When convicted, Boyd was sentenced to 18 months probation and fined $250. He also had to undergo drug tests. Glen Conrad, the U.S. Magistrate who presided over the case, told Boyd at the time that had there been any evidence to support allegations that he had sold steroids to others, including juveniles, then he would have been jailed for a substantial period of time.

Boyd testified that he obtained the steroids through the mail and at a bodybuilding competition. He admitted to having purchased the steroids for his own use.

“I’ve learned my lesson. I won’t use them anymore,” he said during his sentencing hearing, according to the Roanoke Times account.

When Gibson first heard of Boyd’s legal problems last spring from an anonymous source, he looked into them. Gibson, a former football coach himself at Franklin County, said that his subsequent investigation revealed nothing to indicate Boyd was not qualified to serve as coach.

After talking to Boyd and hearing the coach’s side of it, Gibson was satisfied that Boyd had learned from his mistakes and had not repeated them. In the six years that Gibson said he’d known Boyd as a strength and conditioning teacher and coach at Franklin County, there had never been a problem with his performance nor ever any question whatsoever about his character.

“Franklin County is lucky to have him as a teacher and coach and those who are trying to anonymously attack his character should be ashamed,” Gibson said in a statement.

Those sentiments were echoed by both Lackey and Decker, who started in their current jobs this summer.

“I stand by Ben,” Decker said. “I would hope our students and parents do the same. The experiences we’ve had with Ben as a teacher and coach have been nothing but positive.”

Boyd said that he had never said anything about his past to school officials because he had been advised by legal counsel years ago not to volunteer information about the conviction unless asked. When he was asked, he told the truth, he said.

Boyd said that he never discussed steroids with Miles, assuming that the former coach was aware of his background and past troubles and had concluded Boyd had put his past behind him. Miles could not be reached for comment.

Boyd, a Salem native, played at the old Andrew Lewis High School before graduating in 1974. Boyd, a lineman and linebacker, played in the famous Victory Stadium state championship game between the losing Wolverines and the T.C. Williams team later immortalized in the movie “Remember the Titans.”

After graduating, Boyd worked in his father’s barbershop and later went into the business himself. He volunteered as a coach at Northside under former coach Jim Hickam.

When Boyd began to participate in bodybuilding competitions, he said he began using steroids. He heard about their benefits from people he was working out with at the YMCA in downtown Roanoke. By the time he was arrested, he was already thinking about giving steroids up, he said.

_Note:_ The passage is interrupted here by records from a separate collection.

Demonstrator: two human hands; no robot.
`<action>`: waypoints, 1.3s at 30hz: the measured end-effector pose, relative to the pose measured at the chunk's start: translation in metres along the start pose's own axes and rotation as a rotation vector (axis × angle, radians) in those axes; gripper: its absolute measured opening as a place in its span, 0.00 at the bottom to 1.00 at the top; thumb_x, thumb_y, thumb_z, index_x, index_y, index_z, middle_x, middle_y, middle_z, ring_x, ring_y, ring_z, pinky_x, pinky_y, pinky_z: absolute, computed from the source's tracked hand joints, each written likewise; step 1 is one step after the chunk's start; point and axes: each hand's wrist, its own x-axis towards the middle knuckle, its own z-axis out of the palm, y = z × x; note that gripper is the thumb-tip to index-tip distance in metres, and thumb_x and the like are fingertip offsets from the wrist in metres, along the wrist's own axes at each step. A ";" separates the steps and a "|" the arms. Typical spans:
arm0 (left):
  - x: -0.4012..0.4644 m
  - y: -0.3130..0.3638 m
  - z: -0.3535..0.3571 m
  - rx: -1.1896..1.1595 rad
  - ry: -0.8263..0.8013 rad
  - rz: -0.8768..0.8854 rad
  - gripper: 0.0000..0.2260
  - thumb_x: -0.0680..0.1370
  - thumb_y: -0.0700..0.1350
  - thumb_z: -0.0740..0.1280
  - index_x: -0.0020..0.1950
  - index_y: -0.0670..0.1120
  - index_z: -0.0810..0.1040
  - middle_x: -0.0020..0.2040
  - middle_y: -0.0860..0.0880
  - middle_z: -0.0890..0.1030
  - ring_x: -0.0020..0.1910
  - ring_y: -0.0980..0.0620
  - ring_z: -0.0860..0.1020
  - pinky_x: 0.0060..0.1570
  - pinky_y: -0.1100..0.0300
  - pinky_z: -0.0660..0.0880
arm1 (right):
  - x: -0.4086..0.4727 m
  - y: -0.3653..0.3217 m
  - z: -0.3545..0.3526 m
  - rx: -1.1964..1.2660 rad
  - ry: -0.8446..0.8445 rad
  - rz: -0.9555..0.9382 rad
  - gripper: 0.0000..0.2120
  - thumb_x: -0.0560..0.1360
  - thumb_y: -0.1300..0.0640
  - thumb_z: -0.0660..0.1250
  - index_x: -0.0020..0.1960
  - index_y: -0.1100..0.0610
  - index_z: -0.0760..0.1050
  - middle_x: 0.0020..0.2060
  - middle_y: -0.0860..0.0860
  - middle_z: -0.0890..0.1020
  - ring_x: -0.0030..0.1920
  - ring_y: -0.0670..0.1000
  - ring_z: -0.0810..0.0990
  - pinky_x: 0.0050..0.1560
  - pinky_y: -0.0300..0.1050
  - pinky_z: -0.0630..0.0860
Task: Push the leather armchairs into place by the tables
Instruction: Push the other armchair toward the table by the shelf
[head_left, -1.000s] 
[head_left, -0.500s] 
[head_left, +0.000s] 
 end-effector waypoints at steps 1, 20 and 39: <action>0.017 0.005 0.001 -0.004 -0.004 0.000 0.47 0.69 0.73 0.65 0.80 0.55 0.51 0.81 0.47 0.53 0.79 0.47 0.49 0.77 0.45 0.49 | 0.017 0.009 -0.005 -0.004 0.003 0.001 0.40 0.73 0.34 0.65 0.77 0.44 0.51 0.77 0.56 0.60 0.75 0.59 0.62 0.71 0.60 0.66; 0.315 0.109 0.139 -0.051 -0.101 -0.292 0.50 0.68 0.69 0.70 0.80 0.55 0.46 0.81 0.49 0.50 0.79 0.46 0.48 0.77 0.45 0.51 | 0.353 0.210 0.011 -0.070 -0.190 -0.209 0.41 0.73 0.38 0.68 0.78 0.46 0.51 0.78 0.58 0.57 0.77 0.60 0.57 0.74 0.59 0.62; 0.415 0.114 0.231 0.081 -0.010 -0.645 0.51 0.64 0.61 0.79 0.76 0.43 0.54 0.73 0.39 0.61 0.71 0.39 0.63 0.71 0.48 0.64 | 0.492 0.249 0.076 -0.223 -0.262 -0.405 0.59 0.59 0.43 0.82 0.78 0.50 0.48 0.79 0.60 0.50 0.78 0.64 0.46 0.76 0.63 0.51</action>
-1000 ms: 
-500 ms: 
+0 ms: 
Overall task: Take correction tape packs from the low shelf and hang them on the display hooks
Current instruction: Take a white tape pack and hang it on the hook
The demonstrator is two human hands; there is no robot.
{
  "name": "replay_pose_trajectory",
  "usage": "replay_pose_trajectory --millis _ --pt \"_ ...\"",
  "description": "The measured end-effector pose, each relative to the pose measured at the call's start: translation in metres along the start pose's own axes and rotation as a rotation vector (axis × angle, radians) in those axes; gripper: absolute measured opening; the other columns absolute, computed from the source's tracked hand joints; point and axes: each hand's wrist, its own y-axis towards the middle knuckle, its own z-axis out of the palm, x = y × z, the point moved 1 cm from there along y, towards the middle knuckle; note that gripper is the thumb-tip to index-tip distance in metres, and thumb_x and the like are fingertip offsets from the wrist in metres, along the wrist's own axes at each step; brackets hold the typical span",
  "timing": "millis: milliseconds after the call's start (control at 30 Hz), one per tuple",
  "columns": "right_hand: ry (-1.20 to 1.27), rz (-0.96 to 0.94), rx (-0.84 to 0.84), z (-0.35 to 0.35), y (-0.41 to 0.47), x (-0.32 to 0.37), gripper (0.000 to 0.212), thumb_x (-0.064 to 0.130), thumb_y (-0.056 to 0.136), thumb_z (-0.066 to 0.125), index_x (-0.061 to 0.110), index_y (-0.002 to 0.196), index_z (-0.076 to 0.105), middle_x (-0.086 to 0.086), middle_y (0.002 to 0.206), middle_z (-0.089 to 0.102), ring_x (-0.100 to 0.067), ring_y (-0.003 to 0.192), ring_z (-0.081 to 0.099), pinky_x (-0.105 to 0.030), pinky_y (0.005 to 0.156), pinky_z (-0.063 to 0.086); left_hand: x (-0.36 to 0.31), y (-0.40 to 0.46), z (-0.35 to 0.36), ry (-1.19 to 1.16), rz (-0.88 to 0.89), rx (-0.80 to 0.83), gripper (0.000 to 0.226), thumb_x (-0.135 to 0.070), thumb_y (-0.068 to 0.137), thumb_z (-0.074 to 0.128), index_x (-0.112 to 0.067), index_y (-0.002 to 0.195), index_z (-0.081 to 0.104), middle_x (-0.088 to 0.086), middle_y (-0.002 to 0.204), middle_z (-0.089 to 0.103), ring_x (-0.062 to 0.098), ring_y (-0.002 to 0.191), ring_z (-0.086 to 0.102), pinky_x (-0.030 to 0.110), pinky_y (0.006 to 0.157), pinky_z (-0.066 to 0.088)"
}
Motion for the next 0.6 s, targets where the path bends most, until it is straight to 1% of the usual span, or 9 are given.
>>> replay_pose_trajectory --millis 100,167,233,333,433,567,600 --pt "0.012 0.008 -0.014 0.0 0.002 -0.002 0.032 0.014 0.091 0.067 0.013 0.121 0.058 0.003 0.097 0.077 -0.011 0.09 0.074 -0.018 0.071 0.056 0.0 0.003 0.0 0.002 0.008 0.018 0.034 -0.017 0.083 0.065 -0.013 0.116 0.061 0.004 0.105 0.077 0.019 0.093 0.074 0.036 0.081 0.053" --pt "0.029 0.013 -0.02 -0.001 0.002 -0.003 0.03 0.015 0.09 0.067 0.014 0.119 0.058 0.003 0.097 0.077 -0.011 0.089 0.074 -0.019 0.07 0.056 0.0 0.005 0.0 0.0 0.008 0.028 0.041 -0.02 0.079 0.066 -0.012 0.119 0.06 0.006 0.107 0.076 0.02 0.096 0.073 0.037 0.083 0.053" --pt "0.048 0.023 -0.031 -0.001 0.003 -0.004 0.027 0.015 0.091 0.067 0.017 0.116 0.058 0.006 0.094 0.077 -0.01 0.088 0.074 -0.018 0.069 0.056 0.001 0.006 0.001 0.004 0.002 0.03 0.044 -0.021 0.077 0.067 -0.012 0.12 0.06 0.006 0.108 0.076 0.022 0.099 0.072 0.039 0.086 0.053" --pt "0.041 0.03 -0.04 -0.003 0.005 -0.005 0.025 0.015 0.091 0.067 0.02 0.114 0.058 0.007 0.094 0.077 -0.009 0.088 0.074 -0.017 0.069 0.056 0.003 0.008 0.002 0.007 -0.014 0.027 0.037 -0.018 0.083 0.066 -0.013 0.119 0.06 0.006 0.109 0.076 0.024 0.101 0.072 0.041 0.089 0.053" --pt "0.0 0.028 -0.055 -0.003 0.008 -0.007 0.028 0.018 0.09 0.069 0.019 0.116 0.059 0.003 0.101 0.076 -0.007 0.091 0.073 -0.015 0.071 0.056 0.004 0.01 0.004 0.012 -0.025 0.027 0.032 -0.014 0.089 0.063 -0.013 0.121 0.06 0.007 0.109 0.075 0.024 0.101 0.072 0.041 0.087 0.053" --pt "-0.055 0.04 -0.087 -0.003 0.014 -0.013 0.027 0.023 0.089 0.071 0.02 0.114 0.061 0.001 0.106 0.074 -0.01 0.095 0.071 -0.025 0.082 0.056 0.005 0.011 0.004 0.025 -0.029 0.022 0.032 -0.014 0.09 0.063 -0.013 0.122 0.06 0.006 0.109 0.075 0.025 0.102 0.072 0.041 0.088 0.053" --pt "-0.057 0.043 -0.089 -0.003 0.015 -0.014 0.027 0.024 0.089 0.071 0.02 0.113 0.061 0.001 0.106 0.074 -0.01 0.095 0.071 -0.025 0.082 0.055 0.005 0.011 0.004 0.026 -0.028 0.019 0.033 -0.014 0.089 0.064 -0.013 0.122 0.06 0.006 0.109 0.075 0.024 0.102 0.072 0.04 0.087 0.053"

“I never took some of the large doses that some people did,” he said Tuesday. “I wasn’t sure what they were doing to me.”

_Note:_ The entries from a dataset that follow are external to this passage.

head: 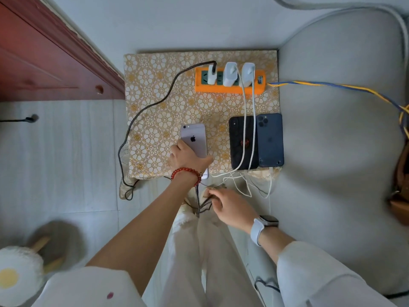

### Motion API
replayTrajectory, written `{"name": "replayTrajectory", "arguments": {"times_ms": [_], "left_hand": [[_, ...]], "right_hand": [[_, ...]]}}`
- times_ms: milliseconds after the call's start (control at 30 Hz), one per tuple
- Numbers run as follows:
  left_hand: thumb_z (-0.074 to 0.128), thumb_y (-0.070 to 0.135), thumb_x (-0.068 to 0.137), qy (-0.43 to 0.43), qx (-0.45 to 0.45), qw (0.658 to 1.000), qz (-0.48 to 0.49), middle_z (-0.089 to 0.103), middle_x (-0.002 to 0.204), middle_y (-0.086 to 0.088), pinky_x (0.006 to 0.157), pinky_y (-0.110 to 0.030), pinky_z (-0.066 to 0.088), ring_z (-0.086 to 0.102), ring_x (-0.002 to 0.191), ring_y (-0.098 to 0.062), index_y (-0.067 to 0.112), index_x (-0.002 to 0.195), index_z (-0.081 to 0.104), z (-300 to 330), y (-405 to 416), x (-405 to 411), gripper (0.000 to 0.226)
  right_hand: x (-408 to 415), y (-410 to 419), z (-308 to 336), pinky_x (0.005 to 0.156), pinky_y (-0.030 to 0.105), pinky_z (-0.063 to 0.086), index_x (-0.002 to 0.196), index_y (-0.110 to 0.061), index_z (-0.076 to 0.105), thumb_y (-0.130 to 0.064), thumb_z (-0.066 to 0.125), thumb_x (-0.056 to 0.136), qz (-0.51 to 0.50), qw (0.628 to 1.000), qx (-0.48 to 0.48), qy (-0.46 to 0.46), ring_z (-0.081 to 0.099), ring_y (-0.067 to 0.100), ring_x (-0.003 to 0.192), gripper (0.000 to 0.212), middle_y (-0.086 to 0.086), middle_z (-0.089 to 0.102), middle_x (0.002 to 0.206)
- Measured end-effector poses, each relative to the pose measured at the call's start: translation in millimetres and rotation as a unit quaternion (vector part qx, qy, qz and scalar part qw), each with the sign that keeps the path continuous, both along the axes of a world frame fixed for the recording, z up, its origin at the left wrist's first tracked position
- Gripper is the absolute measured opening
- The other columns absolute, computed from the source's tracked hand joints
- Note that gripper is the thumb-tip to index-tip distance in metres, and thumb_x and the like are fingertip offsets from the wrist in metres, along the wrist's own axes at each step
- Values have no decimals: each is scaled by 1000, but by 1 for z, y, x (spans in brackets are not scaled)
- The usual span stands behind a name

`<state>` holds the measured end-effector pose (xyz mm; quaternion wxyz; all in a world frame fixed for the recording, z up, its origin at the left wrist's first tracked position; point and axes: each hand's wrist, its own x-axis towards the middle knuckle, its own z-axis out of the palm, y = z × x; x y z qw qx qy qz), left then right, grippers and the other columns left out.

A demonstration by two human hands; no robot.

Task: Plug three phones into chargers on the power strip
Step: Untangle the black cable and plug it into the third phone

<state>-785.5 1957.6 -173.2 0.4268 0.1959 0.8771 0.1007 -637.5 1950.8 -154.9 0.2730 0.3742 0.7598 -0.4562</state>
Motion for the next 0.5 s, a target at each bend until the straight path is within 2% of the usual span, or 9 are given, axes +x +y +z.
{"name": "replayTrajectory", "arguments": {"times_ms": [133,233,333,400,500], "left_hand": [[67,36,66,78,13,996,-43,32,125,-18,72,-39,40,35,115,-36,1,126,24,-13,23,13,82],[66,37,71,108,-32,991,-69,32,124,-17,62,-38,40,37,114,-34,2,129,22,-21,36,18,81],[62,32,76,118,-46,989,-73,36,121,-17,64,-40,41,45,108,-35,1,125,27,-25,41,18,68],[60,34,78,123,-58,987,-89,38,121,-18,66,-40,40,46,108,-35,3,127,26,-27,40,17,67],[59,37,81,95,-67,990,-78,39,126,-19,76,-45,47,46,112,-38,9,133,21,-22,34,14,70]], "right_hand": [[-5,23,-2,93,40,47,123,-11,51,-14,36,93,-92,987,127,43,51,24,117,34,7,59,124],[-6,34,-7,96,36,45,126,-13,49,-13,35,94,-111,981,152,52,48,20,121,36,5,56,128],[-4,36,-12,98,32,44,129,-12,46,-13,35,94,-113,980,157,55,48,19,123,37,4,53,132],[-3,35,-15,100,32,42,133,-13,42,-13,36,94,-109,979,159,62,45,19,127,40,4,48,137],[-8,33,-16,105,34,40,140,-13,29,-13,36,94,-79,983,154,58,29,18,138,46,4,32,149]]}}
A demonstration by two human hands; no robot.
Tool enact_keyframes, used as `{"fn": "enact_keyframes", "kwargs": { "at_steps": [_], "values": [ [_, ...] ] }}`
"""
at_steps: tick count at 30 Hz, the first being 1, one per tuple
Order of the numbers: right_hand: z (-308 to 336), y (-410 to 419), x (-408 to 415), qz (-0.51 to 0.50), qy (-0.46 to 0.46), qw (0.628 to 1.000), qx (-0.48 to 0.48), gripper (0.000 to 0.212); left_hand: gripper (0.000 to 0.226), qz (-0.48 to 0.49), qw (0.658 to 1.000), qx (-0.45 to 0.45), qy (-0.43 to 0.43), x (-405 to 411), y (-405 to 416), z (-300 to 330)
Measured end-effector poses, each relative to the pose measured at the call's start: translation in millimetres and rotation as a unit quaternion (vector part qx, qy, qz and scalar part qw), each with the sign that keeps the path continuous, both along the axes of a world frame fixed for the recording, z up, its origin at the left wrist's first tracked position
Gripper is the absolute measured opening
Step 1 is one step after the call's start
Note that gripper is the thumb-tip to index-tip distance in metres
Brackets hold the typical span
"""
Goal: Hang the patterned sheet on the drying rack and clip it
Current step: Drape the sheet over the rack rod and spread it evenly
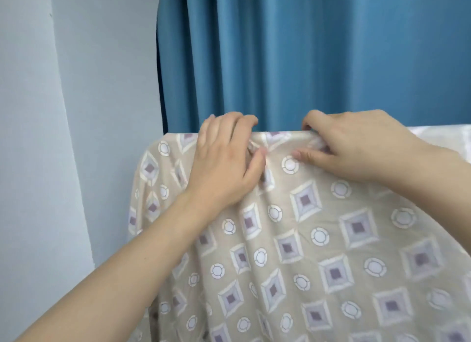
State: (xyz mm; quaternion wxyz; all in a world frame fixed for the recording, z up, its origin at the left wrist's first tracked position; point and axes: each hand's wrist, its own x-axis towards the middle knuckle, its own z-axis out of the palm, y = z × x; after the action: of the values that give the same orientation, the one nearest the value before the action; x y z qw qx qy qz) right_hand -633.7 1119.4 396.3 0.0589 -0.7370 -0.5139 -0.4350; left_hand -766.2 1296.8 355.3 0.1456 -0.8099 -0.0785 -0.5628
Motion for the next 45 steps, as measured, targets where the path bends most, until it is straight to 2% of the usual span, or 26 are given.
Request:
{"fn": "enact_keyframes", "kwargs": {
  "at_steps": [4,6,9,14,16,18,22,24,27,28,30,33,35,36,37,39,40,42,43,45],
  "values": [
    [-20,-38,24,0.037,-0.041,0.991,0.125,0.058,0.045,-0.051,0.998,0.037,-0.027,32,-14,-21],
    [-30,-53,35,0.048,-0.051,0.985,0.157,0.053,0.043,-0.059,0.994,0.063,-0.062,42,-15,-27],
    [-37,-62,47,0.061,-0.055,0.982,0.170,0.039,0.034,-0.073,0.987,0.095,-0.106,51,-14,-25],
    [-31,-61,47,0.066,-0.045,0.984,0.156,0.036,0.011,-0.095,0.972,0.156,-0.145,54,4,-15],
    [-23,-59,41,0.061,-0.020,0.984,0.169,0.030,0.009,-0.111,0.969,0.175,-0.131,49,11,-9],
    [-8,-55,38,0.044,-0.005,0.984,0.173,0.022,0.019,-0.112,0.974,0.163,-0.113,44,6,4],
    [30,-48,42,-0.015,0.047,0.978,0.202,0.018,0.014,-0.038,0.995,0.049,-0.072,44,-23,52],
    [44,-46,46,-0.064,0.087,0.969,0.223,0.018,0.008,0.004,0.999,-0.032,-0.007,54,-29,78],
    [47,-42,46,-0.151,0.194,0.949,0.197,0.015,0.010,0.053,0.973,-0.111,0.196,74,-33,95],
    [43,-41,47,-0.158,0.244,0.936,0.197,0.015,0.012,0.046,0.960,-0.130,0.243,78,-35,93],
    [31,-39,46,-0.155,0.312,0.910,0.224,0.015,0.016,-0.033,0.957,-0.153,0.246,88,-40,83],
    [15,-34,39,-0.137,0.344,0.885,0.283,0.022,0.024,-0.142,0.967,-0.105,0.186,93,-54,54],
    [9,-32,29,-0.145,0.341,0.882,0.291,0.042,0.016,-0.149,0.976,-0.032,0.154,91,-59,40],
    [4,-33,25,-0.155,0.340,0.881,0.291,0.046,0.019,-0.145,0.978,-0.003,0.150,89,-60,37],
    [-2,-36,22,-0.172,0.331,0.881,0.291,0.046,0.031,-0.141,0.977,0.024,0.160,87,-59,36],
    [-20,-50,23,-0.235,0.246,0.886,0.315,0.043,0.045,-0.149,0.969,0.065,0.185,84,-56,36],
    [-31,-57,24,-0.265,0.196,0.876,0.353,0.040,0.045,-0.154,0.967,0.078,0.189,84,-55,38],
    [-50,-71,20,-0.301,0.170,0.826,0.445,0.058,0.038,-0.157,0.966,0.093,0.182,86,-55,39],
    [-57,-78,20,-0.313,0.214,0.793,0.477,0.070,0.034,-0.159,0.968,0.097,0.168,87,-57,37],
    [-65,-89,20,-0.286,0.390,0.705,0.520,0.095,0.028,-0.165,0.972,0.108,0.126,90,-65,29]
  ]
}}
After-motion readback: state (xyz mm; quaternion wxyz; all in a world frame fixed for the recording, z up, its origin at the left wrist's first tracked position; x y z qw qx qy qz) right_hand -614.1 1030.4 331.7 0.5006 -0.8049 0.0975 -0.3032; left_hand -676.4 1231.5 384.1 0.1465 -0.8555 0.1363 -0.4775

Boyd said that he never experienced the extremes of behavior or health problems that steroids are known to induce.

Boyd earned his undergraduate degree from Virginia Tech in 1993. Through his career, he’s taught and coached at the old Shawsville High School, Staunton River, Robert E. Lee-Staunton, Greensville County and Gloucester in addition to Northside and Franklin County. He was a volunteer at Northside and a student teacher at Shawsville.

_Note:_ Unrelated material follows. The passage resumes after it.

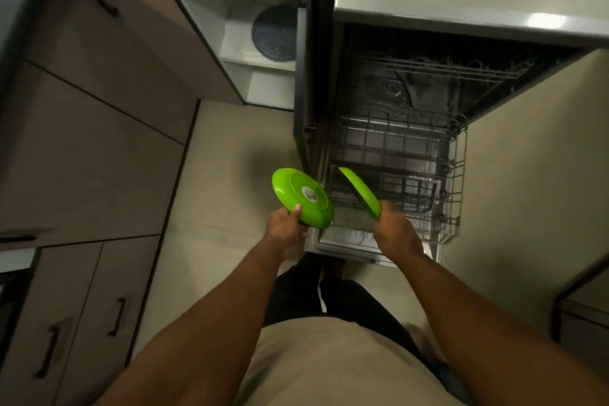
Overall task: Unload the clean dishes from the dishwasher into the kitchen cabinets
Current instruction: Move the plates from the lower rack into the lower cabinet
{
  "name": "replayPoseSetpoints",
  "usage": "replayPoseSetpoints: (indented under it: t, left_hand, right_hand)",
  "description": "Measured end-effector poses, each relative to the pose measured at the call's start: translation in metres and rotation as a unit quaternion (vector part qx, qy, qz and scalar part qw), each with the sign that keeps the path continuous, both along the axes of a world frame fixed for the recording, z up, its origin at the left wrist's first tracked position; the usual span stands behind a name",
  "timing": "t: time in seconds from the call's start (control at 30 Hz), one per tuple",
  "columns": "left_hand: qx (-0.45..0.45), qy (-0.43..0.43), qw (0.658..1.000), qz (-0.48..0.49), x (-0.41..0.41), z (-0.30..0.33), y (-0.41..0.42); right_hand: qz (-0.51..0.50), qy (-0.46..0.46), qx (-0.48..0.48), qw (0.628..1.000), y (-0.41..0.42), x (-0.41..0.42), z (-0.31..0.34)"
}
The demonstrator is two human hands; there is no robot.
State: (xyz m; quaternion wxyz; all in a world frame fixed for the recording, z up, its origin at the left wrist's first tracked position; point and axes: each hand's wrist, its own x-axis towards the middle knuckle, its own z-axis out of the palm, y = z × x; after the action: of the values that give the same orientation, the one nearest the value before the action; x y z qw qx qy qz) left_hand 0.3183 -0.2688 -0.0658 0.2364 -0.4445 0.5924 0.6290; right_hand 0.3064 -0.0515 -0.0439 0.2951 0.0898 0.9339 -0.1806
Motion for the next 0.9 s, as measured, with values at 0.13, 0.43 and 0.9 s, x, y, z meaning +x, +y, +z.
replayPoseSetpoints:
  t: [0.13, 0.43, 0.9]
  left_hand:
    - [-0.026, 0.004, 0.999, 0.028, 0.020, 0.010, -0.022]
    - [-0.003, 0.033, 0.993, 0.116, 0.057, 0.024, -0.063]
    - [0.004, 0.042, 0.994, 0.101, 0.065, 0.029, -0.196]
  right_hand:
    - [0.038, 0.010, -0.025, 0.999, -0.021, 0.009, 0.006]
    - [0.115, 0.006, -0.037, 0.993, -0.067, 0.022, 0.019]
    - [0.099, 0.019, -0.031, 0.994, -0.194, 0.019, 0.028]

Boyd was head coach at both Greensville County and Gloucester. He led Greensville County to its first-ever playoff victory in 1997 and was a district coach of the year both there and at Gloucester.

He left coaching to return to Salem to be with his mother, who was dying of cancer. The next year, in 2000, he was hired by Miles, who had been an assistant coach at Andrew Lewis when Boyd played there.

Boyd subsequently became track coach at Franklin County and has enjoyed a successful run in that post.

“I’ve been here since 2000 and nobody has said a word about steroids,” Boyd said. “Then I become football coach and here it comes.”

Gibson reflected many of the sentiments expressed about the steroids matter.

“Lord help us all that something we did in the distant past could be held up against us forever,” he said.